* **About this exercise**: Here the job is to copy the data exactly and to exclude every image from it.

BEGIN

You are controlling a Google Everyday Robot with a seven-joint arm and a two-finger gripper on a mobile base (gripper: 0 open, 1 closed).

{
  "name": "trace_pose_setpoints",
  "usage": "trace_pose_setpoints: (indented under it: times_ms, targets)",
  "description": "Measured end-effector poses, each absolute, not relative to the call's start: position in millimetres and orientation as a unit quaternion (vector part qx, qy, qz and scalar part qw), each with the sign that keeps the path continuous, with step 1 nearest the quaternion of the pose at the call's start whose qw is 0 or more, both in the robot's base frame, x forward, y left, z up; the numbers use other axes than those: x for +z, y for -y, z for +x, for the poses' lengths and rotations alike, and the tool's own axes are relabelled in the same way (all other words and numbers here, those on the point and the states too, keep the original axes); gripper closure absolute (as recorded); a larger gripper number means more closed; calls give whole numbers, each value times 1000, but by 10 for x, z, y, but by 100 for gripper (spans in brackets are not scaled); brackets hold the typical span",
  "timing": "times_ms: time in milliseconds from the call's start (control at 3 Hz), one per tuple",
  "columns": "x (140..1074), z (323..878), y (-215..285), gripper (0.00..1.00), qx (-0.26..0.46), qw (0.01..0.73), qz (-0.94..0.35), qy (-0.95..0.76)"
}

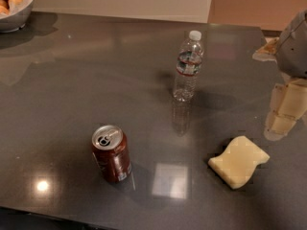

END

* **Finished task**:
You are controlling a Google Everyday Robot with a seven-joint arm and a two-finger gripper on a mobile base (gripper: 0 open, 1 closed).

{
  "name": "trace_pose_setpoints",
  "usage": "trace_pose_setpoints: (indented under it: times_ms, targets)",
  "description": "Measured end-effector poses, each absolute, not relative to the call's start: position in millimetres and orientation as a unit quaternion (vector part qx, qy, qz and scalar part qw), each with the sign that keeps the path continuous, with step 1 nearest the quaternion of the pose at the call's start whose qw is 0 or more, both in the robot's base frame, x forward, y left, z up; the numbers use other axes than those: x for +z, y for -y, z for +x, for the poses' lengths and rotations alike, and the tool's own axes are relabelled in the same way (all other words and numbers here, those on the point and the states too, keep the original axes); gripper closure absolute (as recorded); a larger gripper number means more closed; calls give whole numbers, each value times 1000, but by 10 for x, z, y, but by 100 for gripper (spans in brackets are not scaled); brackets hold the typical span",
  "timing": "times_ms: time in milliseconds from the call's start (control at 3 Hz), one per tuple",
  "columns": "x (140..1074), z (323..878), y (-215..285), gripper (0.00..1.00), qx (-0.26..0.46), qw (0.01..0.73), qz (-0.94..0.35), qy (-0.95..0.76)"
}

Nothing more will be written for this answer.